Brouillages massifs, espionnage de satellites, menace d’armes nucléaires dans l’espace : face aux agissements, de la Russie, le président Emmanuel Macron a annoncé mercredi l’octroi de 4,2 milliards d’euros supplémentaires pour renforcer la défense spatiale de la France, un effort nettement inférieur à celui de l’Allemagne.
En présentant la nouvelle stratégie spatiale française à l’horizon 2040, le chef de l’État a également prôné le développement des futurs lanceurs européens réutilisables afin de gagner en compétitivité face à SpaceX, l’entreprise du milliardaire Elon Musk.
« La guerre d’aujourd’hui se joue déjà dans l’espace et la guerre de demain commencera dans l’espace », a déclaré le président français à Toulouse (sud), au siège du Commandement de l’espace, qu’il venait d’inaugurer.

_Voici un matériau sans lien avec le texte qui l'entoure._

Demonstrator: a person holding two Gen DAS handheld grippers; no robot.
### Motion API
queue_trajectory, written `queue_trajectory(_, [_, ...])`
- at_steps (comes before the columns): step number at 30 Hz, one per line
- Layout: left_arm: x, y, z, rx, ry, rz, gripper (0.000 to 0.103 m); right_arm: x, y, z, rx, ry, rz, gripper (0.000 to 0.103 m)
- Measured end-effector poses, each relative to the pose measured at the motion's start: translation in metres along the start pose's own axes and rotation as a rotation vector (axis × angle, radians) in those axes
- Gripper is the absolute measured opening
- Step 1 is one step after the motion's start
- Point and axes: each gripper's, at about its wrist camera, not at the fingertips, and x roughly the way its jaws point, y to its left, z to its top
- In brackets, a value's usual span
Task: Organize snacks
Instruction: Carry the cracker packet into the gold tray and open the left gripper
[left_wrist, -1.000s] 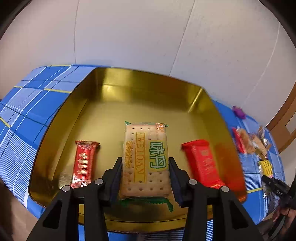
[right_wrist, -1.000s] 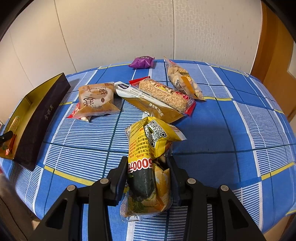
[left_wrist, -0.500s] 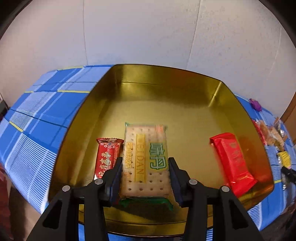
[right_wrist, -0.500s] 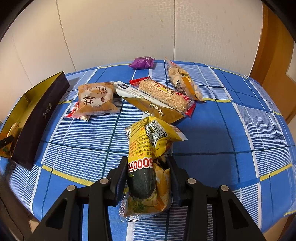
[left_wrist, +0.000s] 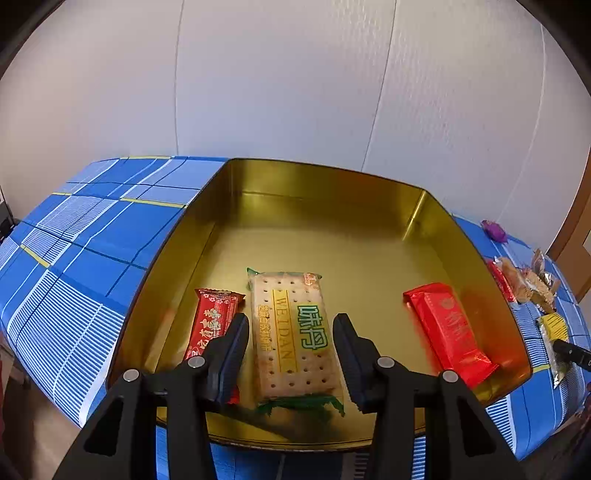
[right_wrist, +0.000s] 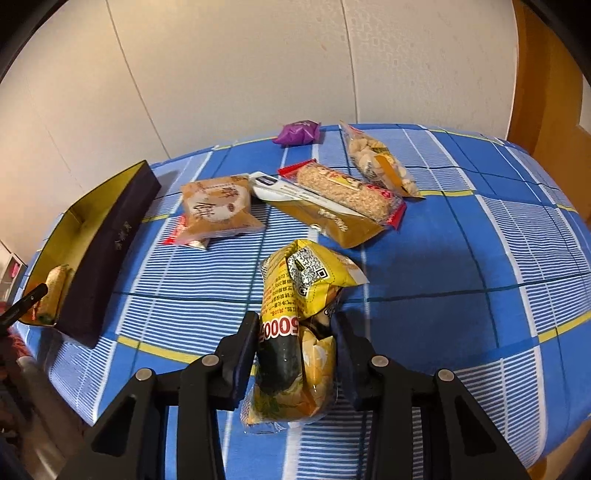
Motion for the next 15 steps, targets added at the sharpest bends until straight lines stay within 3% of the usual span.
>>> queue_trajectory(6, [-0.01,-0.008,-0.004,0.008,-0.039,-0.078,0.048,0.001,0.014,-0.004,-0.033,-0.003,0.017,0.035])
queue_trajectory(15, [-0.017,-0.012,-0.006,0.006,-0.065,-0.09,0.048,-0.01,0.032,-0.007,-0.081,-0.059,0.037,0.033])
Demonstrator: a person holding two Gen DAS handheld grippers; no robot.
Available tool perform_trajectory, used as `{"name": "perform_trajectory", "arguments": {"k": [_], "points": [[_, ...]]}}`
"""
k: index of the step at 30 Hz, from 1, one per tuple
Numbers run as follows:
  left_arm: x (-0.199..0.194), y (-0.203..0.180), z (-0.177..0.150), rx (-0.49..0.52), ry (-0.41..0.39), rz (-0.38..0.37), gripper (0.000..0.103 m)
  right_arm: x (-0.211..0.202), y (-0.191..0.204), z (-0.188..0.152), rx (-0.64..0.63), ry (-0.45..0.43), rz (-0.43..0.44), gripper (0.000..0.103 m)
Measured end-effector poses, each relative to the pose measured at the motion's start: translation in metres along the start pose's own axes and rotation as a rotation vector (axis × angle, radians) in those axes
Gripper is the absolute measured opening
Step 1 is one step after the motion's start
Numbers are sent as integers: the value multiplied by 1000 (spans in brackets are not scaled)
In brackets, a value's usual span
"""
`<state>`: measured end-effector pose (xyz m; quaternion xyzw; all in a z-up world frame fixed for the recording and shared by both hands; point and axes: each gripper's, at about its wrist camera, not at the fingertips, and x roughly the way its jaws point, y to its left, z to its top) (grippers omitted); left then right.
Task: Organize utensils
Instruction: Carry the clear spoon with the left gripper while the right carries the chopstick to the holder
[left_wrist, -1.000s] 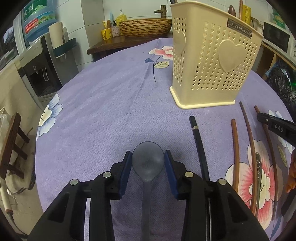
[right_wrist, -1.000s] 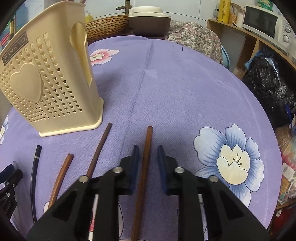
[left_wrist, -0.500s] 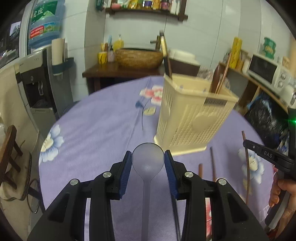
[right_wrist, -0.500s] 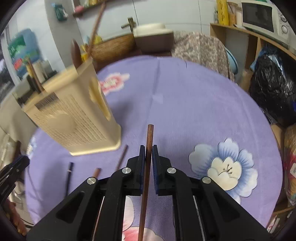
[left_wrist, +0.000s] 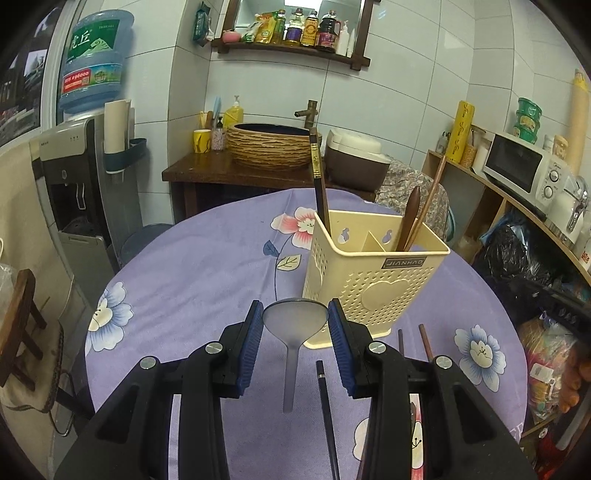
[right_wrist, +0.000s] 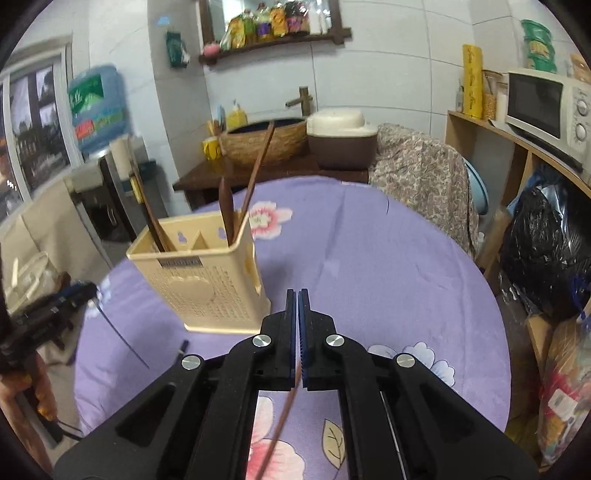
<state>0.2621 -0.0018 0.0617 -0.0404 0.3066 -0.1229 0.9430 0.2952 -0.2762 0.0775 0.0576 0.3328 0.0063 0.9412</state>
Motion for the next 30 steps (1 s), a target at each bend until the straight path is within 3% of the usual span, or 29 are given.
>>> {"name": "perform_trajectory", "arguments": {"k": [2,3,6,13,17,21,25,30], "points": [[-3,0,-1,-2,0,-6,36,18,-3,-10,24,24,-3,40],[-4,0,-1,-2,-1,-8,36,30,-4,-18,48,33,-2,65],[-6,0,-4,3,-1,-7,36,68,1,-37,29,113,-47,43],[-7,3,-10,-3,0,-10,36,130,4,-61,54,242,-109,30],[-7,1,-9,1,1,-13,36,139,8,-61,41,239,-163,25],[-7,1,-9,0,1,-14,36,142,6,-58,57,243,-189,9],[-8,1,-9,4,2,-14,36,137,-2,-59,109,242,-117,8],[-8,2,-9,2,0,-15,36,97,-14,-52,168,149,10,8]]}}
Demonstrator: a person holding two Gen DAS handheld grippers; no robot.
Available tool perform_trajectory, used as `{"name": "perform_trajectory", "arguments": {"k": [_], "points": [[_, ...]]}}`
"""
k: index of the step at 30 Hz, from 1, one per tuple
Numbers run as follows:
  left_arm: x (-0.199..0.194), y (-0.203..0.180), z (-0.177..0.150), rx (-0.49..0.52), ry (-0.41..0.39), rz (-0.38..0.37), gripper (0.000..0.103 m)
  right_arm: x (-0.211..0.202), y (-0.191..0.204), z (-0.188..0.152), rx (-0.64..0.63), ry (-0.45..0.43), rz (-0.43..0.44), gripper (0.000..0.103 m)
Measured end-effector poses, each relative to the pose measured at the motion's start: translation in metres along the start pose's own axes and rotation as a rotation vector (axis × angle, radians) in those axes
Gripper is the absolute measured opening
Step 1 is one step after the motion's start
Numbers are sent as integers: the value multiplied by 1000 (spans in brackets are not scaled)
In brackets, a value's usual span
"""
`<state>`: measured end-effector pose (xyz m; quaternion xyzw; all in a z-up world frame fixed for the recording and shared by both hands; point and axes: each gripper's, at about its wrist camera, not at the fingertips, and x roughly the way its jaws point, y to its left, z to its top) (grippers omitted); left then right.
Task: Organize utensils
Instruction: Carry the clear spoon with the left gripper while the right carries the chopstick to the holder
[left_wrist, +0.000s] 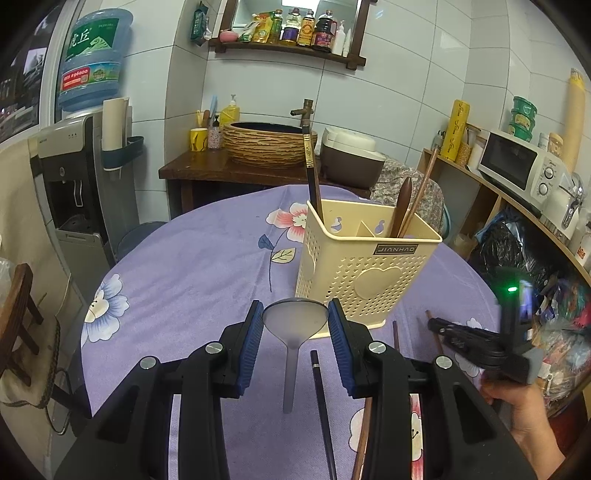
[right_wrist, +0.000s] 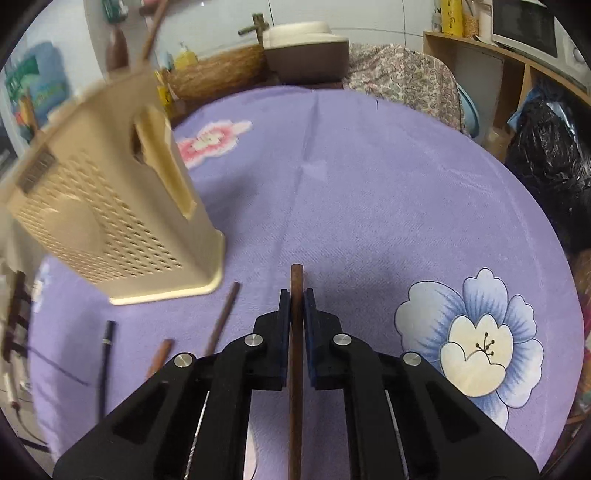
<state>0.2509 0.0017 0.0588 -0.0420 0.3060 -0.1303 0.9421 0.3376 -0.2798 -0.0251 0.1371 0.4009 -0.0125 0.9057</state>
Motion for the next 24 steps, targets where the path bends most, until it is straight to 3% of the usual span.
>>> {"name": "perform_trajectory", "arguments": {"k": [5,10,18,24], "points": [[-4,4,1,-15,-12,5,36,-72,-3,10,-17,-135,111,8],[-8,6,0,-24,-20,10,36,-132,-3,18,-62,-241,145,8],[-9,5,2,-32,-21,3,36,-156,0,22,-107,-288,130,8],[-23,3,27,-39,-53,-51,36,-186,13,41,-145,-359,147,8]]}}
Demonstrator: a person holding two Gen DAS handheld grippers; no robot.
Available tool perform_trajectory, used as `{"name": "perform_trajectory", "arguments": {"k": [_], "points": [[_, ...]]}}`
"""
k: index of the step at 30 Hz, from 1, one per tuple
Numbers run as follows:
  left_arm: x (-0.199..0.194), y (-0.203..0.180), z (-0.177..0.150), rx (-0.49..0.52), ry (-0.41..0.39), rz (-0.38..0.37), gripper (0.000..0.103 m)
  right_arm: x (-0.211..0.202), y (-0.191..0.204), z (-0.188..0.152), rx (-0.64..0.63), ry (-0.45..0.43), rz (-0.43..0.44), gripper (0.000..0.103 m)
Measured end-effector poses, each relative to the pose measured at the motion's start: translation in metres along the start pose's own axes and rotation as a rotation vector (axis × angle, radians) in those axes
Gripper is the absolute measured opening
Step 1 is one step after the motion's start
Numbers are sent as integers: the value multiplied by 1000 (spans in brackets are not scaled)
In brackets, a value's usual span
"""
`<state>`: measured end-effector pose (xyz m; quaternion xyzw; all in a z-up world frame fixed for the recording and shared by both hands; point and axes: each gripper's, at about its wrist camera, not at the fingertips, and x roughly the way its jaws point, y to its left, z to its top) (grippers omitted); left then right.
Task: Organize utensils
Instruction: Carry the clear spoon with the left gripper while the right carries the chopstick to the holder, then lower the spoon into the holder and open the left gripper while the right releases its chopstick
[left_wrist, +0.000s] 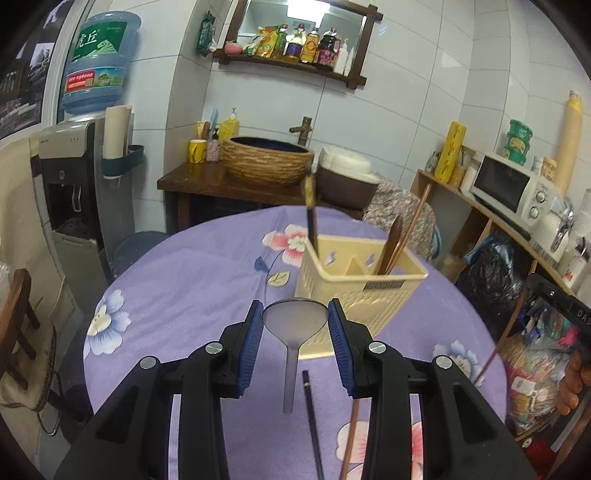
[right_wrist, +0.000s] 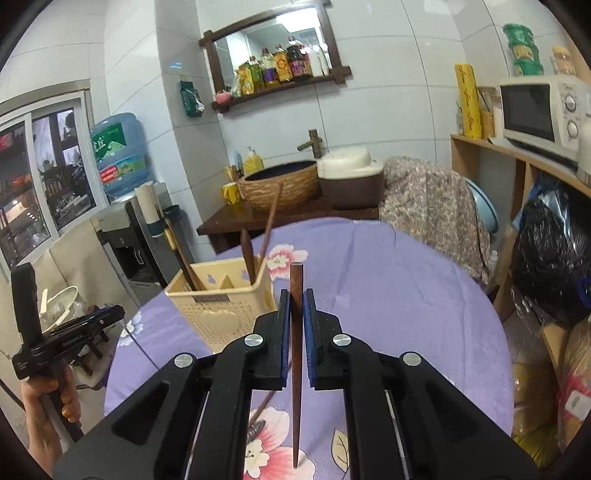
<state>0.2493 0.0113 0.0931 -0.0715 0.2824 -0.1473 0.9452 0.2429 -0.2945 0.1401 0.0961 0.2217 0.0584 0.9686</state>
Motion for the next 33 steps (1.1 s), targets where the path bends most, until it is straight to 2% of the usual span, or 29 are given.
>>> {"name": "perform_trajectory", "arguments": {"k": [4,8,11,14,17,22,28,33], "points": [[-17,-8,40,-14,-55,-63,36,-12,23,44,-56,-76,9,8],[-31,-21,90,-26,-149,-98,36,-23,48,97,-72,-195,27,8],[-23,-31,113,-34,-177,-109,36,-20,61,128,-32,-257,57,8],[-2,-39,125,-40,-176,-83,36,-1,73,145,-34,-297,25,8],[23,-44,121,-26,-160,-48,36,26,77,143,-23,-275,8,8],[48,-38,97,-22,-108,-41,36,71,74,111,-19,-204,-14,8],[66,-30,63,-19,-54,-26,36,99,60,73,7,-128,-19,8],[83,-26,46,-12,0,-18,36,113,49,55,33,-75,-16,8]]}}
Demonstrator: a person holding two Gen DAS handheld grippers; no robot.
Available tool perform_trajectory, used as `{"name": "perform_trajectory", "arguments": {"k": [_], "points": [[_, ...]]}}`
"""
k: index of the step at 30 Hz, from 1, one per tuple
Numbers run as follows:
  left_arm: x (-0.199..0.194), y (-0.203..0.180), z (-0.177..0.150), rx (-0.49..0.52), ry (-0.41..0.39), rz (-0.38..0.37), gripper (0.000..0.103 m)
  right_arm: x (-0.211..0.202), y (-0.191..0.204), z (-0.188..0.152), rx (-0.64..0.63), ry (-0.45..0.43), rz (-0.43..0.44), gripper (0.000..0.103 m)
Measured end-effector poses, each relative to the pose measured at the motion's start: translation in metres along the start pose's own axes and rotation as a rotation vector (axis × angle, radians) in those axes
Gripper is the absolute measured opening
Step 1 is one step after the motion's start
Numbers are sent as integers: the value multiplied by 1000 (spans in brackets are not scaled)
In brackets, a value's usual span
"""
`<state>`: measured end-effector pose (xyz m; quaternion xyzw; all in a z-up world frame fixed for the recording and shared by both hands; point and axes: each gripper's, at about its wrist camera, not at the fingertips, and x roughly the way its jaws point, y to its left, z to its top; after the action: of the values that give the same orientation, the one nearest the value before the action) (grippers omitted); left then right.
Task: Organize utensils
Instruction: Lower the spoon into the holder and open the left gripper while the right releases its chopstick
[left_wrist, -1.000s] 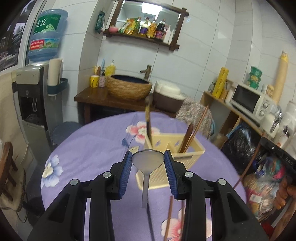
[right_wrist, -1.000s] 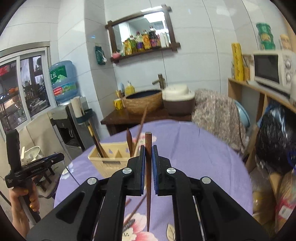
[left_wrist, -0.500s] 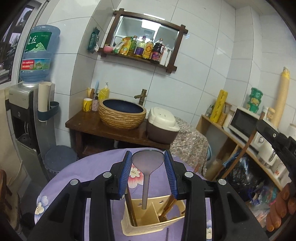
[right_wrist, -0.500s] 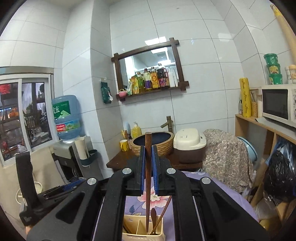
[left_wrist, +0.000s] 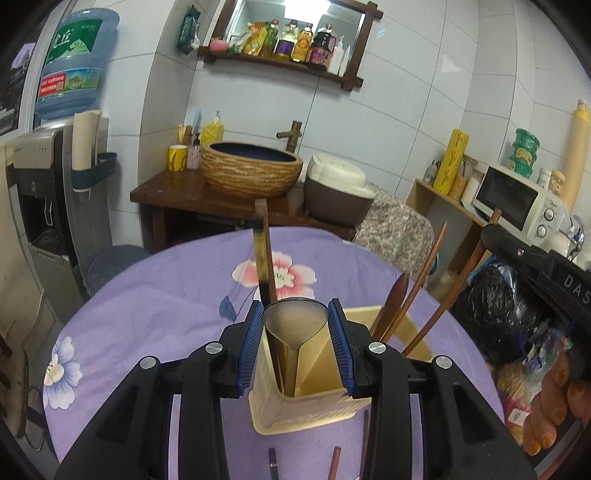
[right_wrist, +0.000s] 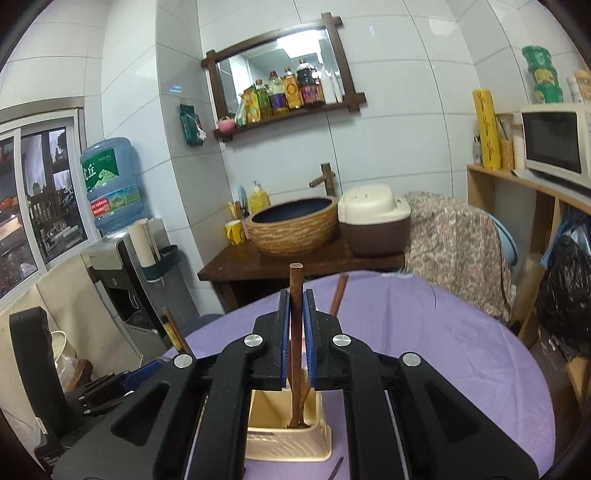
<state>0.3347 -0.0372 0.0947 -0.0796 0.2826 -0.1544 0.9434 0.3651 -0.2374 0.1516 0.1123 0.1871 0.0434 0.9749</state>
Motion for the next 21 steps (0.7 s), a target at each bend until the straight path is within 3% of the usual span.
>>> {"name": "perform_trajectory", "arguments": {"k": [4,8,9,12,19,21], "points": [[10,3,-11,3,22,-12,37,1,-4,-6,-5,-10,-12,8],[6,-6,-13,60,12,29,37,4,-4,-6,-19,-3,-11,10],[6,-7,-14,62,11,27,38,4,-4,-7,-27,-7,-15,16],[-1,-9,-15,64,7,8,53,-6,-3,-11,-23,-58,-23,63],[-43,-12,-34,88,-55,23,73,-36,-6,-25,-63,-90,-80,66],[-55,-8,-44,86,-62,33,75,-48,-10,-34,-57,-87,-96,72]]}}
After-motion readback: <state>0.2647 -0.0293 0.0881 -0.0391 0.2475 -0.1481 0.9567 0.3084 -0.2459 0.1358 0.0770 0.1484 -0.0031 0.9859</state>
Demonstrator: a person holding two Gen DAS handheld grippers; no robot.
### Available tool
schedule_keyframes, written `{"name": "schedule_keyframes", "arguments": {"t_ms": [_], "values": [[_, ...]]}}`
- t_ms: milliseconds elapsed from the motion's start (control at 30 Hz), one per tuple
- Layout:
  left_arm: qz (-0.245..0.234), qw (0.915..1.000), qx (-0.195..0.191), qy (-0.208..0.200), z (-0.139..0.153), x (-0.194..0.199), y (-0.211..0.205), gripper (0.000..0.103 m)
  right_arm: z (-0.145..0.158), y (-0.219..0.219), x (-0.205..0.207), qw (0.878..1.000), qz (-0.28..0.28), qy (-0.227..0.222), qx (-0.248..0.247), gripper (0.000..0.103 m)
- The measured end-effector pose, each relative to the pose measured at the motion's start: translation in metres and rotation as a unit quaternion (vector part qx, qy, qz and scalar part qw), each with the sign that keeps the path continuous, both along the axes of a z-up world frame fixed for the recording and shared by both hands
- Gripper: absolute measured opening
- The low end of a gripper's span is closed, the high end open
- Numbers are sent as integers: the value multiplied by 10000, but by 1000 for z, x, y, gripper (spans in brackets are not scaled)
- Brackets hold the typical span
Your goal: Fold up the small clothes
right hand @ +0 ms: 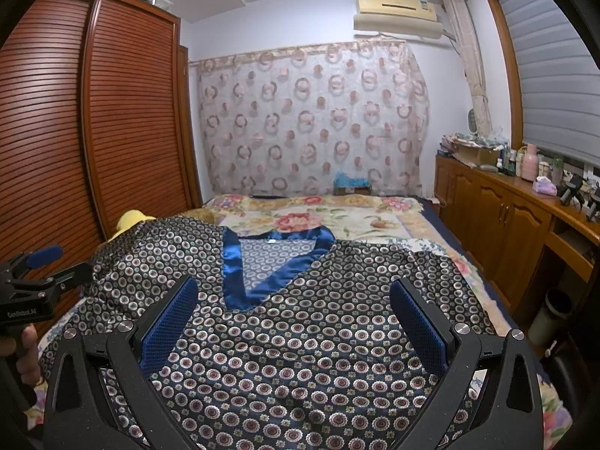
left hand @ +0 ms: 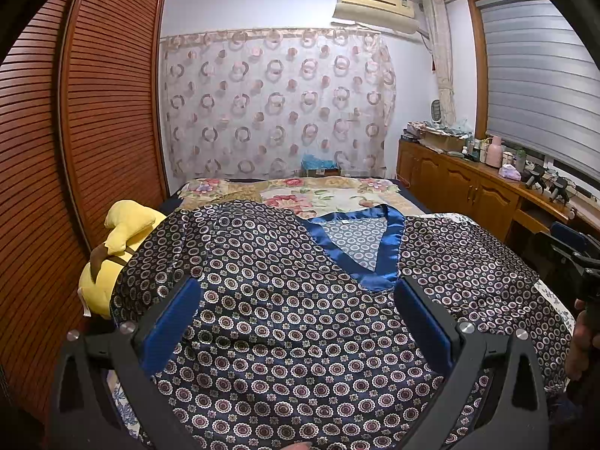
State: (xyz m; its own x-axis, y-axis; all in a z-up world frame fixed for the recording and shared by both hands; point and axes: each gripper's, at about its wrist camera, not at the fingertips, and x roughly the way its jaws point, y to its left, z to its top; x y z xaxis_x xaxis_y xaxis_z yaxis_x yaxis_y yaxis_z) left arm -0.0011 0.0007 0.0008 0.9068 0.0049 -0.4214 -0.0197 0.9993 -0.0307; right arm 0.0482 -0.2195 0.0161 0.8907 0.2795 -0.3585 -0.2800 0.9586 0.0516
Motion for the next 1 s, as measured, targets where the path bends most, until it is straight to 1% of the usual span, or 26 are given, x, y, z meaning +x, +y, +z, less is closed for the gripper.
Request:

« Nous vivons l’espionnage, par exemple par la Russie, de nos satellites par des vaisseaux patrouilleurs, les brouillages massifs des signaux GPS, les attaques cyber contre nos infrastructures spatiales, les essais de missiles antisatellites, le développement d’armes antisatellites (…) et même la menace russe, particulièrement choquante, d’armes nucléaires dans l’espace », a-t-il détaillé.
« Nos compétiteurs ne nous attendent pas et disposent aujourd’hui de capacités d’action dans l’espace et vers l’espace », comme des lasers déployés à la surface terrestre qui « visent à nous priver de notre liberté d’action et à fragiliser notre souveraineté », a-t-il ajouté.
Pour répondre à ces défis, le président a annoncé qu’il entendait octroyer 4,2 milliards d’euros en plus des 6 milliards déjà prévus pour le spatial militaire d’ici 2030, dans le cadre de l’actualisation de la loi de programmation militaire.
S’y ajouteront « plus de 16 milliards d’euros pour le spatial français civil, en incluant les activités duales » (civiles et militaires), a-t-il poursuivi.
Déclassement ?
C’est toutefois bien en deçà des 35 milliards d’euros que le ministre allemand de la Défense, Boris Pistorius, a promis d’investir d’ici 2030 dans la défense spatiale allemande afin de contrer les capacités militaires de la Russie et de la Chine.
La France apparaît donc en position de faiblesse avant la conférence ministérielle de l’Agence spatiale européenne (ESA), prévue les 26 et 27 novembre à Brême, en Allemagne, où seront déterminés les priorités et budgets spatiaux pour les trois années à venir.
« Il y a un ensemble d’indicateurs qui montrent que la France est en perte de vitesse dans le contexte spatial européen par rapport à l’Allemagne et à l’Italie. C’est un phénomène inédit », a souligné auprès de l’AFP Pierre Lionnet, directeur de recherche à Eurospace, qui regroupe les industriels européens du secteur.
Il a cité une enquête réalisée par Eurospace en juillet, selon laquelle « l’industrie spatiale française est en légère récession sur le chiffre d’affaires, alors que l’ensemble des acteurs industriels européens, et notamment les Allemands et les Italiens, affichent un chiffre d’affaires et des emplois en croissance ».
L’instabilité politique et l’absence de budget en France n’aident pas à l’approche de la conférence ministérielle de l’ESA.
Bromo : la France à risque face à l’Italie, l’Allemagne et plus tard la Russie
Dans ce contexte, Emmanuel Macron a insisté sur l’abandon du principe fondateur de l’ESA, celui du « retour géographique », qui garantit que chaque État membre récupère, sous forme de contrats industriels, une part des investissements proportionnelle à sa contribution au budget de l’agence.
Ce principe « a eu sa justification et son utilité à une époque, mais nous devons désormais tourner la page » afin que « nos champions européens soient compétitifs », a-t-il insisté.
Il a également souhaité le développement de futurs lanceurs spatiaux réutilisables et la modernisation de la base spatiale européenne de Kourou, en Guyane française, « pour en faire un lieu agile, ouvert aux petits lanceurs et à des partenaires étrangers ».
Le président a salué la méga-fusion engagée fin octobre entre les poids lourds européens du domaine des satellites — Airbus, Thales et Leonardo —, qui « permet de créer la masse critique » et « de réduire la concurrence interne ».
Mais pour Pierre Lionnet, l’affaiblissement de la France face à l’Italie et à l’Allemagne mettrait en péril les emplois dans l’Hexagone dans le cadre de ce projet baptisé Bromo.
« Les syndicats ont averti des risques de démantèlement de l’outil industriel, de licenciements. Ces risques sont réels », met-il en garde.